*YOUR GOAL:* Search the data for the word "robot". Reproduce every line where it is found.

*EXTRACTED DATA:*
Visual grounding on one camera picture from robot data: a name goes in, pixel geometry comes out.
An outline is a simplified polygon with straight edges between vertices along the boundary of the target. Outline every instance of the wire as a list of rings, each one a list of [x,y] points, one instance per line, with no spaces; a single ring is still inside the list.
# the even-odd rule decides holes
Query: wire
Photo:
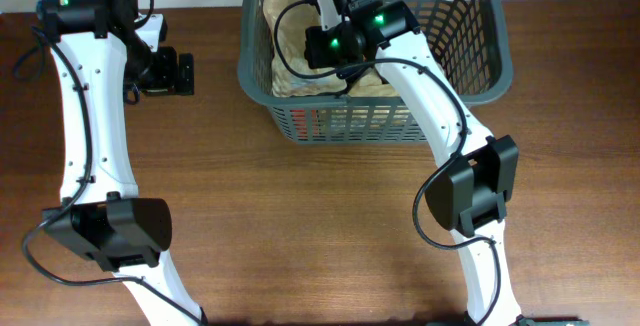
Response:
[[[78,182],[80,183],[80,186],[78,186],[78,189],[75,191],[75,193],[73,194],[73,196],[71,198],[63,200],[62,208],[61,208],[61,210],[59,212],[57,212],[56,214],[48,217],[46,220],[42,221],[36,227],[34,227],[33,229],[29,230],[25,234],[24,238],[22,239],[22,244],[21,244],[22,254],[27,259],[27,262],[29,262],[29,264],[31,266],[33,266],[33,268],[36,271],[38,271],[40,274],[42,274],[46,278],[48,278],[48,279],[50,279],[50,280],[52,280],[54,282],[57,282],[57,283],[59,283],[61,285],[76,286],[77,287],[77,286],[106,285],[106,284],[121,283],[121,282],[134,282],[134,283],[144,287],[145,289],[149,290],[155,296],[157,296],[158,298],[162,299],[164,302],[166,302],[167,304],[171,305],[172,307],[174,307],[178,311],[182,312],[184,315],[186,315],[187,317],[189,317],[190,319],[195,321],[196,324],[202,325],[202,323],[200,322],[199,318],[197,318],[195,315],[193,315],[192,313],[187,311],[184,307],[180,306],[175,301],[171,300],[167,296],[165,296],[162,293],[160,293],[160,291],[156,290],[151,285],[146,283],[144,281],[144,278],[138,278],[138,277],[116,278],[116,277],[111,277],[111,278],[104,278],[104,279],[98,279],[98,280],[71,281],[71,280],[64,279],[64,278],[62,278],[60,276],[57,276],[54,273],[52,273],[49,270],[47,270],[44,266],[42,266],[40,263],[38,263],[38,261],[36,261],[36,259],[31,254],[31,251],[29,250],[29,243],[38,235],[38,233],[40,231],[42,231],[47,226],[51,225],[52,223],[56,222],[61,217],[66,215],[71,210],[71,208],[73,208],[73,206],[78,201],[78,199],[80,199],[80,197],[82,196],[82,193],[87,188],[87,184],[89,184],[89,182],[91,181],[91,168],[92,168],[92,164],[93,164],[93,144],[92,144],[92,140],[91,140],[91,126],[90,126],[90,123],[89,123],[89,111],[87,109],[87,101],[86,101],[86,99],[84,97],[84,91],[83,91],[80,79],[78,78],[78,74],[75,72],[75,69],[73,68],[73,66],[69,62],[69,59],[64,55],[64,53],[60,50],[60,48],[58,47],[58,45],[56,45],[55,42],[51,42],[50,40],[48,40],[46,35],[45,35],[45,33],[42,30],[40,30],[39,28],[31,27],[31,30],[34,33],[34,35],[36,36],[36,38],[39,40],[38,44],[40,46],[44,47],[44,43],[46,43],[51,47],[51,49],[56,53],[56,55],[58,55],[58,57],[60,58],[60,60],[64,64],[65,68],[67,69],[69,75],[71,76],[71,79],[73,80],[73,84],[74,84],[74,88],[73,89],[74,89],[74,91],[76,91],[78,93],[78,101],[80,102],[80,109],[82,111],[82,125],[83,125],[83,128],[84,128],[84,137],[85,137],[84,140],[85,140],[85,147],[86,147],[86,160],[85,160],[84,174],[78,180]]]
[[[331,75],[334,75],[334,74],[337,74],[337,73],[353,70],[353,69],[356,69],[356,68],[359,69],[359,68],[364,68],[364,67],[371,67],[371,66],[374,66],[374,65],[377,65],[377,64],[382,64],[382,63],[404,64],[404,65],[408,65],[408,66],[416,68],[418,70],[418,72],[420,72],[420,73],[426,74],[433,82],[435,82],[442,89],[442,91],[444,91],[444,93],[451,100],[451,103],[453,104],[454,108],[456,109],[456,111],[458,113],[458,117],[460,119],[460,126],[461,126],[460,142],[458,143],[458,147],[450,155],[449,159],[442,166],[440,166],[440,168],[438,168],[436,170],[436,172],[434,172],[424,182],[424,184],[420,187],[420,189],[418,189],[418,193],[416,194],[416,198],[414,199],[414,202],[413,202],[412,217],[413,217],[413,225],[414,225],[416,231],[418,232],[418,235],[420,235],[420,237],[427,244],[429,244],[429,245],[431,245],[431,246],[433,246],[433,247],[435,247],[437,249],[447,250],[447,251],[454,251],[454,250],[459,250],[459,249],[461,249],[463,247],[468,247],[468,246],[473,245],[473,244],[475,244],[477,242],[486,242],[486,243],[489,244],[489,247],[491,248],[491,252],[493,254],[493,260],[494,260],[495,269],[496,269],[496,290],[495,290],[495,294],[493,296],[493,299],[491,300],[491,303],[489,304],[489,308],[487,309],[486,314],[476,323],[477,326],[481,326],[489,318],[489,316],[491,315],[491,312],[493,311],[493,309],[495,308],[496,304],[498,303],[498,298],[500,296],[500,289],[502,287],[502,279],[501,279],[501,271],[500,271],[500,259],[498,257],[498,250],[496,249],[496,246],[495,246],[496,242],[494,240],[488,238],[488,237],[478,236],[478,237],[475,237],[475,238],[473,238],[471,240],[467,240],[467,241],[462,242],[462,243],[457,244],[457,245],[441,244],[441,243],[438,243],[438,242],[432,240],[429,236],[427,236],[425,234],[424,230],[422,230],[422,226],[420,226],[420,221],[418,219],[418,210],[420,208],[420,201],[422,200],[422,197],[424,196],[424,193],[427,190],[427,188],[429,188],[429,186],[433,183],[433,181],[439,175],[441,175],[443,172],[445,172],[449,167],[451,167],[451,165],[453,165],[453,163],[459,157],[462,156],[462,150],[463,150],[464,145],[466,143],[469,129],[467,127],[467,118],[466,118],[464,110],[462,109],[462,106],[460,105],[460,102],[456,98],[456,95],[455,95],[454,91],[451,88],[449,88],[447,85],[445,85],[444,82],[442,82],[442,80],[440,80],[440,78],[438,78],[433,72],[431,72],[431,70],[429,70],[428,67],[420,65],[417,62],[413,62],[413,61],[409,61],[409,60],[405,60],[405,59],[381,58],[381,59],[375,59],[373,61],[357,62],[357,63],[352,63],[352,64],[349,64],[349,65],[345,65],[345,66],[340,66],[338,68],[334,68],[333,70],[330,70],[330,71],[327,71],[327,72],[323,72],[323,73],[320,73],[320,74],[315,74],[315,75],[301,74],[301,73],[297,72],[296,70],[292,69],[291,66],[287,63],[284,55],[282,54],[282,50],[280,49],[280,44],[278,42],[278,28],[280,26],[280,21],[282,20],[284,15],[289,10],[291,10],[292,8],[300,6],[300,5],[304,5],[304,4],[313,5],[315,3],[317,3],[317,0],[300,0],[300,1],[296,1],[296,2],[288,5],[287,7],[285,7],[282,10],[282,12],[280,13],[280,15],[278,15],[278,19],[276,20],[276,24],[275,24],[274,30],[273,30],[273,34],[274,34],[273,38],[274,38],[274,44],[275,44],[276,52],[278,53],[278,56],[280,57],[284,67],[291,74],[293,74],[294,76],[296,76],[298,78],[301,78],[301,79],[314,80],[314,79],[319,79],[319,78],[331,76]]]
[[[31,57],[33,54],[35,54],[38,51],[40,52],[40,62],[38,63],[38,68],[36,69],[36,72],[33,75],[28,77],[21,76],[20,68],[22,68],[22,65],[25,63],[25,61],[29,59],[29,57]],[[42,72],[44,71],[44,65],[46,63],[46,59],[47,58],[44,52],[44,46],[42,45],[42,41],[40,41],[40,38],[36,37],[36,46],[31,48],[29,51],[25,52],[24,55],[20,56],[18,61],[16,61],[15,65],[13,65],[13,68],[11,69],[11,73],[13,74],[13,77],[18,81],[31,82],[31,81],[37,80],[38,78],[40,78],[40,76],[42,75]]]
[[[151,18],[151,15],[153,14],[153,10],[154,10],[154,0],[149,0],[149,11],[147,12],[147,15],[142,20],[136,21],[134,23],[136,30],[144,26],[147,23],[147,21],[149,21],[149,19]]]
[[[133,100],[129,98],[129,91],[133,93]],[[123,93],[124,103],[127,105],[137,105],[140,102],[140,89],[136,84],[131,86],[131,89],[125,88]]]

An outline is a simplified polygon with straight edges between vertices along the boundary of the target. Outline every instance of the wooden surface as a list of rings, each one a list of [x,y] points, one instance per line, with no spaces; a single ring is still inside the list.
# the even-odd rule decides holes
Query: wooden surface
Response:
[[[640,321],[640,0],[506,2],[516,77],[476,108],[521,155],[507,258],[525,314]],[[172,254],[212,321],[429,320],[462,313],[455,253],[425,245],[411,201],[434,171],[424,145],[297,146],[236,81],[239,9],[165,12],[168,43],[196,59],[196,96],[126,108],[141,196],[170,205]],[[32,16],[0,15],[0,324],[144,325],[122,285],[66,288],[19,241],[57,205],[64,139],[53,65],[10,68]],[[448,234],[424,217],[429,233]],[[36,256],[74,279],[104,276],[41,237]]]

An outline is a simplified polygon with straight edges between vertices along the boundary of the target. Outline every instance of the laundry basket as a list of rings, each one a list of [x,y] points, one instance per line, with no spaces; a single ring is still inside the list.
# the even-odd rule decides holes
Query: laundry basket
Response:
[[[500,0],[404,1],[467,106],[495,101],[507,91],[513,65]],[[399,97],[273,96],[274,51],[262,0],[244,0],[242,12],[240,85],[269,109],[287,138],[304,144],[426,141]]]

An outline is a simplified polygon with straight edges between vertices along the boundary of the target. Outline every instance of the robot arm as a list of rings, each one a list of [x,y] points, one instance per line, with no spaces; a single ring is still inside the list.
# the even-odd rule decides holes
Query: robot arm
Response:
[[[321,26],[307,30],[305,56],[312,68],[339,67],[372,60],[402,59],[425,66],[451,91],[432,56],[427,39],[404,2],[383,5],[381,0],[317,0]],[[430,76],[402,63],[375,64],[381,77],[400,94],[424,132],[438,166],[447,162],[461,141],[460,111],[466,118],[467,138],[462,157],[438,176],[426,190],[429,208],[449,230],[456,244],[478,236],[495,242],[501,287],[489,245],[477,242],[458,249],[467,284],[467,312],[474,323],[506,326],[521,310],[515,300],[504,252],[505,202],[511,196],[517,148],[510,137],[495,140],[464,106]],[[351,75],[338,73],[349,78]],[[494,297],[499,297],[490,311]]]
[[[45,228],[47,234],[85,260],[118,278],[136,277],[192,316],[166,304],[134,282],[125,285],[152,325],[196,325],[206,320],[185,290],[171,260],[171,216],[160,199],[138,198],[127,152],[123,87],[149,95],[193,94],[193,59],[158,47],[166,23],[152,15],[134,27],[137,0],[42,0],[38,13],[49,42],[73,66],[67,69],[52,51],[62,91],[65,172],[60,198],[70,198],[84,174],[87,149],[83,92],[93,149],[91,181],[69,213]],[[74,72],[82,90],[75,88]],[[45,218],[57,209],[45,210]]]

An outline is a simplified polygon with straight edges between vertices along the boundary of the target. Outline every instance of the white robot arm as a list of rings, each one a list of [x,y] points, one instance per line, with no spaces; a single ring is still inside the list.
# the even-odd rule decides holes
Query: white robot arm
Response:
[[[400,94],[425,134],[438,167],[444,165],[454,155],[461,142],[460,133],[463,124],[461,116],[466,118],[468,130],[466,142],[461,150],[462,155],[484,152],[481,150],[487,148],[489,142],[494,141],[489,129],[464,106],[445,75],[439,71],[437,62],[429,50],[426,36],[419,31],[419,28],[412,25],[412,20],[415,18],[403,2],[385,6],[382,6],[380,0],[317,0],[315,2],[312,0],[309,3],[318,6],[321,18],[320,27],[307,30],[306,56],[310,67],[340,67],[345,61],[361,62],[364,61],[361,58],[364,54],[366,61],[374,64],[380,76]],[[411,65],[384,61],[393,59],[406,60],[426,67],[431,71],[432,76],[439,79],[440,85],[431,78],[432,76]],[[339,76],[348,77],[348,70],[346,74],[339,73]],[[442,84],[451,91],[449,94],[443,90]],[[438,202],[438,198],[442,197],[440,195],[430,197],[427,190],[427,199],[430,198]],[[504,206],[505,201],[507,200],[503,199],[499,206]],[[497,268],[491,247],[485,242],[473,243],[458,249],[468,291],[467,313],[474,323],[482,322],[485,326],[511,325],[521,316],[520,306],[511,289],[504,252],[504,215],[496,216],[476,223],[475,227],[474,225],[467,227],[463,230],[467,231],[466,235],[459,230],[460,227],[458,229],[452,227],[457,224],[457,221],[447,225],[456,244],[465,243],[479,236],[495,242],[494,246],[499,259]],[[500,270],[499,291],[496,269]],[[491,309],[492,301],[498,293],[499,297],[494,308]]]
[[[44,31],[36,33],[57,46],[52,54],[64,116],[63,205],[76,194],[85,167],[91,165],[90,179],[74,205],[64,214],[61,209],[45,211],[45,218],[55,216],[55,221],[44,230],[103,271],[136,280],[124,284],[152,325],[203,324],[206,316],[185,290],[169,253],[168,206],[163,200],[138,198],[123,99],[125,85],[153,95],[192,94],[193,59],[181,55],[178,63],[173,48],[158,47],[166,34],[162,15],[136,21],[137,0],[109,1],[42,0],[38,5]],[[86,109],[78,102],[78,92]]]

*EXPECTED OUTPUT:*
Visual grounding on one camera picture from robot data: a name goes in, pixel geometry comes out.
An outline is a simplified polygon with straight edges between vertices along the boundary of the target. Outline every instance of the robot arm as a list of rings, each one a list of [x,y] points, one instance per line, with no spaces; a single ring is still inside the list.
Query: robot arm
An outline is a simplified polygon with straight edges between vertices along the boundary of the target. Outline every instance of the white robot arm as a list of rings, each one a list of [x,y] points, one instance per line, with no spaces; a single ring is still inside the list.
Query: white robot arm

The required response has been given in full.